__Prompt__
Determine how many lines in the material hold the string "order", then reply with that number only.

__Data section__
=== Begin Enclosure ===
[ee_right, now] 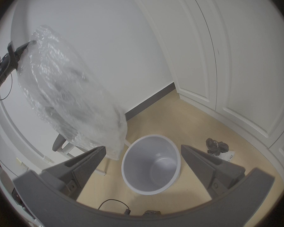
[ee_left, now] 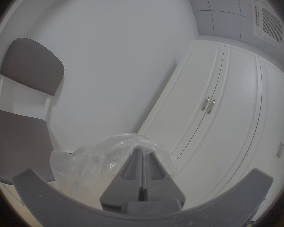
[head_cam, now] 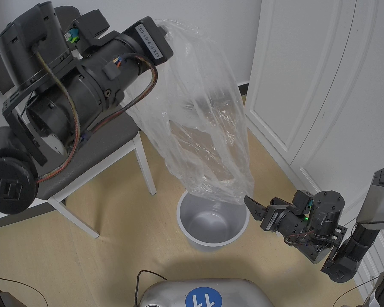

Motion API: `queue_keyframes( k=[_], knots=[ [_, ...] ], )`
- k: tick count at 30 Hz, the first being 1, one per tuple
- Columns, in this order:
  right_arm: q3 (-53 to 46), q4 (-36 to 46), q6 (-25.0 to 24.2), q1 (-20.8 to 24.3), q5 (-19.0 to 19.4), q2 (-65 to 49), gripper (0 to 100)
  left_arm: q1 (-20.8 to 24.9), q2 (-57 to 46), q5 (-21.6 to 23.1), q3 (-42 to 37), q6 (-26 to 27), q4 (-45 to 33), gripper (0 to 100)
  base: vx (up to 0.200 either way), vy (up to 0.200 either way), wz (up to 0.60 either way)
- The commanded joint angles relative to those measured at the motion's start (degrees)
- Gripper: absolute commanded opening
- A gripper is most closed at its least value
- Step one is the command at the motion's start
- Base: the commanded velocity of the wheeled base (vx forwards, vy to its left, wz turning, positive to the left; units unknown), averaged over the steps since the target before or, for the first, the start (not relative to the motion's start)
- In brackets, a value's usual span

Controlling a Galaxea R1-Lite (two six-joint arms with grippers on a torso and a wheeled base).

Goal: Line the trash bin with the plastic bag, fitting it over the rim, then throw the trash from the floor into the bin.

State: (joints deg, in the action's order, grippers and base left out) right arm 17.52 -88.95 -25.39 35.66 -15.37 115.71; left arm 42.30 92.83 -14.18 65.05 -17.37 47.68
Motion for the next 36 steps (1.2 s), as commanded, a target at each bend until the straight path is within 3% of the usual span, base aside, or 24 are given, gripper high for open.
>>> queue_keyframes(
  k=[1,16,21,26,36],
  knots=[
    [0.68,-1.05,-0.27,-0.50,0.17,0.04,100,0.94,-0.19,-0.06,-0.63,0.06,0.14,0,0.000,0.000,0.00],
    [2.61,-1.05,-5.02,3.89,-0.27,3.55,100,3.23,-0.55,-0.15,-1.24,0.06,0.05,0,0.000,0.000,0.00],
    [4.81,-1.05,-6.25,3.28,-0.45,5.14,100,3.84,-0.55,-0.15,-1.50,0.06,0.14,0,0.000,0.000,0.00],
    [5.95,-1.05,-10.64,3.98,-0.98,7.33,100,4.37,-1.16,-0.15,-1.77,0.15,0.14,0,0.000,0.000,0.00],
    [7.27,-1.05,-11.43,3.98,-2.73,7.77,100,4.37,-1.25,-0.06,-2.12,0.15,0.14,0,0.000,0.000,0.00]
  ],
)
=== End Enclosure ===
__Solution below__
2